A federal judge ruled Friday that the partisan language added to out-of-office email messages of furloughed Education department employees violates their First Amendment rights.
The ruling is in response to a lawsuit filed last month against the Trump administration by members of the American Federation of Government Employees over the alteration of employees’ emails without their consent.
U.S. district Judge Christopher Cooper on Friday characterized the message, which said the contacted employee was furloughed due to “democrat Senators” blocking a Republican funding bill, as “commandeering…employees’ email accounts to broadcast partisan messages.”

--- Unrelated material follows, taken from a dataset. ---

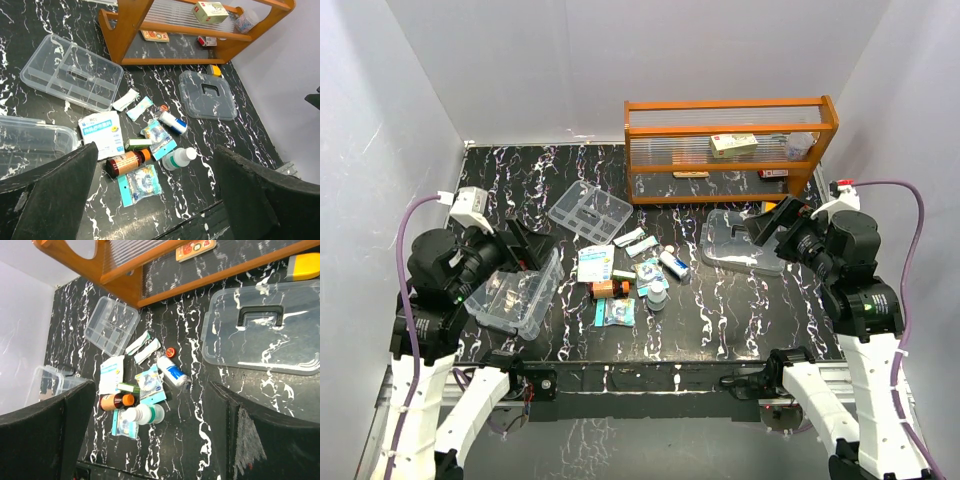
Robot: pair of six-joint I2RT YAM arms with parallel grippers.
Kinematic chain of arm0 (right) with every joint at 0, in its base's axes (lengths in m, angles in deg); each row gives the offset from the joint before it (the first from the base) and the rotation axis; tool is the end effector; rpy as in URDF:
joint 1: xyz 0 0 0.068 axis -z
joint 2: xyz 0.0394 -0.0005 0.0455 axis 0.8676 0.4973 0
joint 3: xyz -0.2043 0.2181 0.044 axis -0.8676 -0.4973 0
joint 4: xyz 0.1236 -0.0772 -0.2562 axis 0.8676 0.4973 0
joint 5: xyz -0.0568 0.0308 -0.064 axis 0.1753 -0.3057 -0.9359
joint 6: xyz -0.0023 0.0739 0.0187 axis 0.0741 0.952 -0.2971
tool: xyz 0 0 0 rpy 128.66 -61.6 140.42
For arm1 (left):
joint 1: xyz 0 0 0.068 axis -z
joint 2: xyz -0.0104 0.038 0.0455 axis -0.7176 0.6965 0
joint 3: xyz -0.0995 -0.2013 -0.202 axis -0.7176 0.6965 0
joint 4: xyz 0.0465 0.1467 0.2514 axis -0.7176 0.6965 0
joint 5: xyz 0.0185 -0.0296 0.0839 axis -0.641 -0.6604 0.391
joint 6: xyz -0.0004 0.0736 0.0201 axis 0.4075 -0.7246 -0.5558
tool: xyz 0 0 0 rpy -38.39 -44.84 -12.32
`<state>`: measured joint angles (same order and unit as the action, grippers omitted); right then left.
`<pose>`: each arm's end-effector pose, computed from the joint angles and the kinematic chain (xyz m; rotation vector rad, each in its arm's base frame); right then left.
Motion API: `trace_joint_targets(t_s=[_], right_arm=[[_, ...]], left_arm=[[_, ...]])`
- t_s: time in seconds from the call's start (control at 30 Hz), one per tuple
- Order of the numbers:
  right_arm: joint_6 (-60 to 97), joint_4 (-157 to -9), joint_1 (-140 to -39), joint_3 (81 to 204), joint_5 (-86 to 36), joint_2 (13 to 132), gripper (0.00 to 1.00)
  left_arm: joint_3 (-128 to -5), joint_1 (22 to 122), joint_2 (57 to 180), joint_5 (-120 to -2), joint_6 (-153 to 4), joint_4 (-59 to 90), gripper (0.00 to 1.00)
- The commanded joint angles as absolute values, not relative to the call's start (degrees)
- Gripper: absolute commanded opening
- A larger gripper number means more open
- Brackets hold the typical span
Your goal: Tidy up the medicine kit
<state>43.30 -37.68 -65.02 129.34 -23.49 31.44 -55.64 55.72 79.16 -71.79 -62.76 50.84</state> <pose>0.1557 0.0234 0.4096 0.3712 1.9914 0.5669 0.1363 -0.0450 0.4437 0.0491 1.7433 -0.7088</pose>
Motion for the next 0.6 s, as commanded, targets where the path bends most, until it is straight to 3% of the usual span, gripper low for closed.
trace_joint_targets(t_s=[0.0, 0.13, 0.23, 0.4, 0.57], right_arm=[[44.89, -41.05, -64.6, 127.55, -19.03, 30.88, 0.89], [45.48, -41.74, -64.54, 125.25, -17.84, 30.38, 0.89], [45.69, -42.08, -64.47, 124.29, -17.6, 30.48, 0.89], [46.16, -43.01, -64.42, 123.59, -17.62, 30.52, 0.88], [46.89, -43.71, -64.48, 122.25, -17.35, 30.0, 0.88]], left_arm=[[-54.07, 55.54, 78.9, -70.21, -60.18, 52.14, 0.99], [-52.35, 55.55, 79.8, -63.92, -58.09, 55.56, 0.99], [-52.71, 55.55, 81.34, -52.59, -52.9, 61.94, 0.97], [-53.48, 55.52, 85.49, -33.25, -42.41, 73.23, 0.84], [-51.3, 55.48, 89.79, -28.53, -40.45, 74.05, 0.65]])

The ruling applies only to Education department employees who are members of the union that brought the lawsuit, though Cooper specified that the court will order the department to remove the messaging from all affected employees’ email accounts if it is technologically impossible to “immediately remove partisan messaging” from only AFGE members’ accounts.

The altered email messages in full read: “The department employee you have contacted is currently in furlough status. On September 19, 2025, the House of Representatives passed H.R. 5371, a clean continuing resolution. Unfortunately, democrat Senators are blocking passage of H.R. 5371 in the Senate which has led to a lapse in appropriations. The employee you have contacted will respond to emails once government functions resume.”
When reached for comment on the judge's ruling, the Education department sent an automated reply thanking the recipient for contacting the media department while using language similar to the out-of-office messages, saying "democrat Senators" were blocking the passage of the House-passed stopgap bill.
"due to the lapse in appropriations, we are currently in furlough status. We will respond to emails once government functions resume," the rest of the email read.
AFGE president Everett Kelley said in a news release from democracy Forward, a legal group that co-represented the union in the suit, that the ruling “makes clear that even this administration is not above the law.”
Hundreds of thousands of federal employees have been furloughed since the government shutdown started Oct. 1. Many others, including air traffic controllers, are required to work without pay during the funding lapse.